Closer to home, a "Cinco de Drinko" party at Baylor University, a private Baptist college in Waco, Texas, also yields a lesson in how not to honor the observance. According to a Dallas Morning News report, party-goers donned costumes dressed as maids and construction crews as part of the gathering's theme in the days leading up to this year's observance. According to local reports, some of those attending also chanted "Build that wall!" in reference ot Trump's vision of having a wall built along the U.S.-Mexico border to curb immigration.
Gonzales, the history teacher, notes the irony of such approaches to commemorate the Cinco de Mayo observance given the interwoven links the Battle of Puebla has to our own national history. In addition to wanting to install a monarchy in Mexico, the French also sought to create a foothold — and more accessible trade zone, if you will — to aid the Confederacy in selling its cotton.
The Union forces had blocked the sale of the commodity, which was as prized as oil is today. The French also wanted access to the product, and establishing a presence in Mexico would provide easier trade routes into the southern country than the underground routes cotton traders were forced to take in exporting the product in the height of civil war, the professor said.

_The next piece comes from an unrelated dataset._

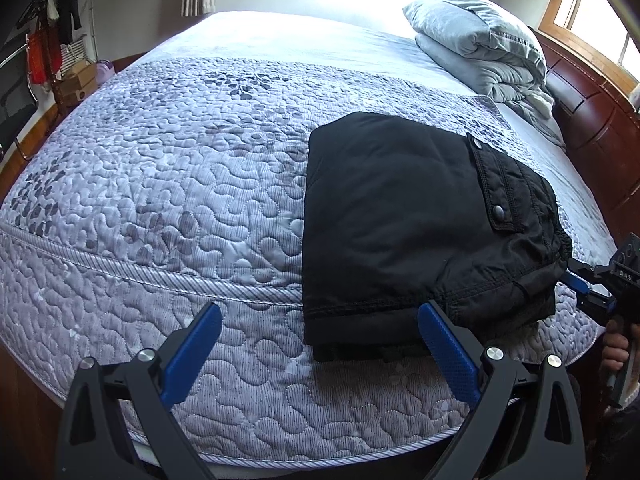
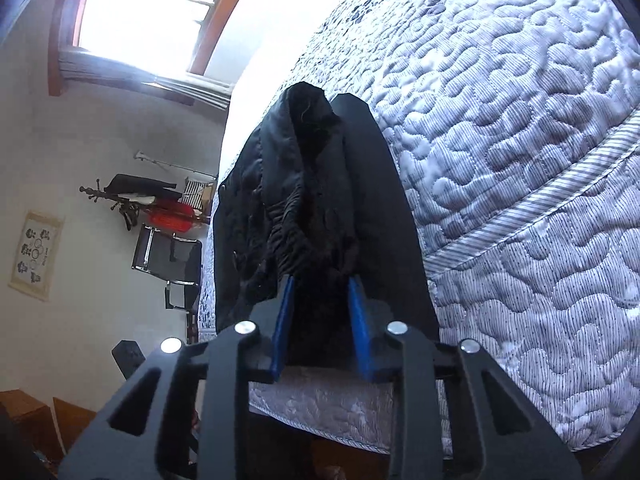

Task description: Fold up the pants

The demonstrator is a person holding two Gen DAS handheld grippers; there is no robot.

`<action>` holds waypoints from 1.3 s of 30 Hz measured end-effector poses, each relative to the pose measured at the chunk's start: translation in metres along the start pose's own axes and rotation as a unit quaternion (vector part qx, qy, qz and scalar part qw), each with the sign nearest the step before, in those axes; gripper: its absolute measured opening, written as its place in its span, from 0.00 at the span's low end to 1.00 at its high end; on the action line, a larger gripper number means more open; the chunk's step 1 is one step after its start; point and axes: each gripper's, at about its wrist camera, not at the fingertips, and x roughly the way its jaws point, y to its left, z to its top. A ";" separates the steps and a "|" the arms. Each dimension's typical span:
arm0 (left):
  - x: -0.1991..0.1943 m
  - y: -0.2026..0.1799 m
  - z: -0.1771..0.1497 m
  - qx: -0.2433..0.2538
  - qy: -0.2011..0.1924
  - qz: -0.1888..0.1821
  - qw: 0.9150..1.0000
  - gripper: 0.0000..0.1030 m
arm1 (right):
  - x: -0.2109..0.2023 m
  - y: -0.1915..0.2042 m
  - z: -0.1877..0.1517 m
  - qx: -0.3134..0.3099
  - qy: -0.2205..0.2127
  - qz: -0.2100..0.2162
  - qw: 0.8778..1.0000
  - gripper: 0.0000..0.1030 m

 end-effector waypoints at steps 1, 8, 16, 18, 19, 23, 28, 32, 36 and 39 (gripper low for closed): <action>0.000 0.000 0.000 0.000 0.000 0.001 1.000 0.96 | -0.001 -0.001 0.000 -0.002 -0.001 -0.009 1.000 0.14; -0.002 0.001 0.000 -0.003 -0.001 0.004 1.000 0.96 | -0.004 -0.007 -0.005 0.006 -0.007 -0.002 1.000 0.17; -0.017 -0.005 0.002 0.009 -0.017 0.019 1.000 0.96 | -0.029 -0.003 -0.005 -0.006 -0.029 0.005 1.000 0.34; -0.026 -0.010 0.004 0.018 -0.029 0.025 0.999 0.96 | -0.036 -0.003 -0.007 -0.008 -0.033 0.002 0.999 0.42; -0.032 -0.013 0.005 0.024 -0.036 0.027 0.999 0.96 | -0.039 -0.005 -0.008 -0.009 -0.035 -0.002 0.999 0.43; -0.048 -0.024 0.012 0.042 -0.056 0.035 0.997 0.96 | -0.047 -0.008 -0.011 -0.008 -0.042 -0.008 0.999 0.45; -0.059 -0.034 0.021 0.054 -0.067 0.036 0.996 0.96 | -0.056 -0.009 -0.013 -0.006 -0.049 -0.005 0.999 0.50; -0.061 -0.039 0.025 0.054 -0.065 0.024 0.996 0.96 | -0.057 -0.004 -0.015 -0.015 -0.051 -0.009 0.999 0.52; -0.055 -0.042 0.025 0.053 -0.047 0.019 0.997 0.96 | -0.055 0.007 -0.017 -0.040 -0.048 -0.033 0.997 0.55; -0.044 -0.042 0.024 0.050 -0.031 0.016 0.998 0.96 | -0.052 0.023 -0.019 -0.082 -0.049 -0.085 0.992 0.62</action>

"If the French took over, they had a link to the Confederacy," Gonzales said. "Cotton was one of the primary resources for everyone. It's like oil today, it fuels the economy."
The erosion of that budding French-Confederacy relationship contributed to the dissolution of slavery to ensure the cotton trade, in effect. It was during this time that Abraham Lincoln and Mexican President Benito Juarez strengthened their relationship through correspondence in highlighting their shared ideals, Gonzales said.
"What the Mexicans were saying to the Americans is, 'We embrace the same democratic values like you, like the pursuit of happiness. We're like you, we fought for the same values you support as Americans as well. We just happen to be Mexican.'"
After all, both countries fought against monarchies intent on imperialism, holding firm to their democratic ideals.
This should be the prism through which Cinco de Mayo is celebrated, Gonzales agreed. Both with undertones of reverence for the lost lives in the name of democratic ideals but also given inextricable ties that day in Puebla had for our own country's destiny.
"I think we should continue to celebrate it," Gonzales said. "What we need to do is be more engaged in the maintaining a broader awareness of the significance of it."
But it's not always easy. Cinco de Mayo — and its attendant alcohol-fueled revelry — has taken on a life of its own. But it's an awareness worth raising, Gonzales said.
"That is a struggle we should not give up on," he said. "It's an awareness we need to continue to engage in because we should be proud of celebrating our heritage."
So, by all means, celebrate Cinco de Mayo tonight. But it's probably best that you leave the sombreros and fake droopy mustaches at home.